A recent article by Sally Evans in the Times Live reports the situation of an African employee who was terminated as a result of undergoing a sex change.
For several years Chris Ehlers worked as a sales representative for Bohler Uddeholm Africa, a male dominated multinational steel retailer based out of Africa. In early 2008, Ehlers began to undergo a series of sex change procedures. Ehlers soon became the subject of disrespectful comments by co-workers. For example, Ehlers received an SMS message which said: “I will never have respect for low-class and a wannabe woman”.
Ehlers complained to Bohler’s management. Following a formal inquiry, Ehlers was provided with the following ultimatum: revert to being a man or accept a severance package. Eventually, Ehlers was terminated after a second inquiry into the complaint found that the employment relationship had been seriously prejudiced by Ehlers. This decision was premised on the belief that an employer has the right to protect its business image in a predominantly male-oriented market.
Ehlers is now suing Bohler for discrimination. Despite having been offered the equivalent of $21,000 CAD to settle the case, Ehlers’ desire is to be reinstated in her position at Bohler.
Ehlers advances the position that she ought to have been kept on as a Bohler employee regardless of gender. Ehlers had and continues to have the necessary occupational qualification, skill and knowledge to perform the duties required of a Bohler sales representative. Ehlers’ ability to perform the work did not change in any material way once Ehlers’ identity was changed from Chris to Christine.
In response to Ehlers’ discrimination lawsuit, Bohler claims that Ehlers had failed to disclose to the company that she was undergoing sex change procedures. Once disclosed, the parties initially agreed that Ehlers would hide the effects of the process and continue to wear men’s attire in order to protect the company’s image. As soon as it became clear that Ehlers would identify herself as a woman in the workplace and dress in women’s attire, Bohler claims that her “continued presence in the office had become impractical”.
There is no doubt that in Canada the protections provided to employees pursuant to Federal and Provincial human rights legislation trump any interest that an employer may have in regard to its image. The mere fact that an industry or market is male or female dominated does not make it acceptable to discriminate on the basis of gender.
If an individual is qualified to do the job, as was Christine Ehlers, gender should not come into the equation unless there are exceptions expressly contemplated by the legislation.
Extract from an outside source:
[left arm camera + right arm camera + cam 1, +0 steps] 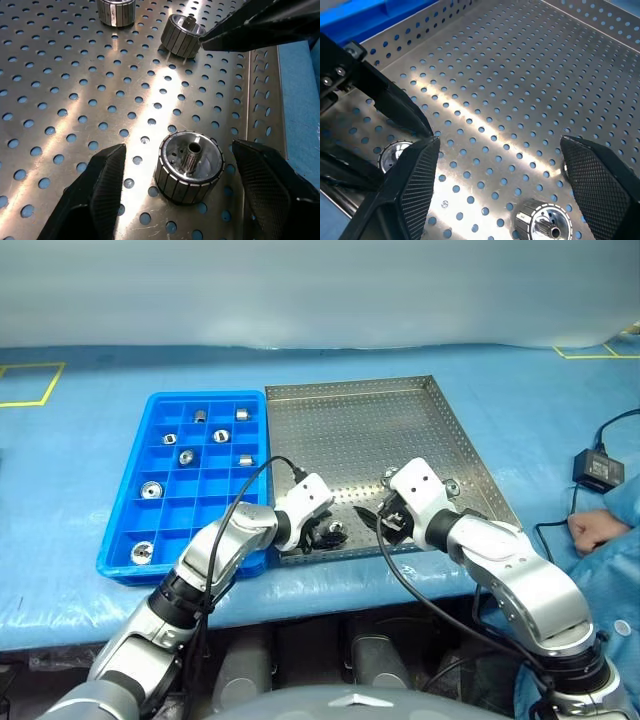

For example, in Ontario the following exceptions allow discrimination on the basis of sex in the employment context:
- Employment-related benefits plans;
- Services and contracting with respect to reasonable bona fide insurance differentiations, distinctions, exclusion or preference;
- Employment by religious, philanthropic, educational, fraternal or social institutions where it is a reasonable and bona fide and favours persons manifesting the ground of discrimination; and
- Employment where a person’s sex is a bona fide occupational requirement.
If Bohler was arguing its case in Canada, it would be required to satisfy an adjudicator that Ehlers’ gender is a bona fide occupational requirement for the performance of the duties of a sales representative in the steel industry. In my view, Bohler would face a lot of resistance in Canada. After many years of political advocacy, our society has finally started to recognize that a person’s gender does not, in any way, determine one’s ability to perform work-related duties. To accept Bohler’s position would constitute a regression to the many advancements our society has made with respect to the equality of sexes.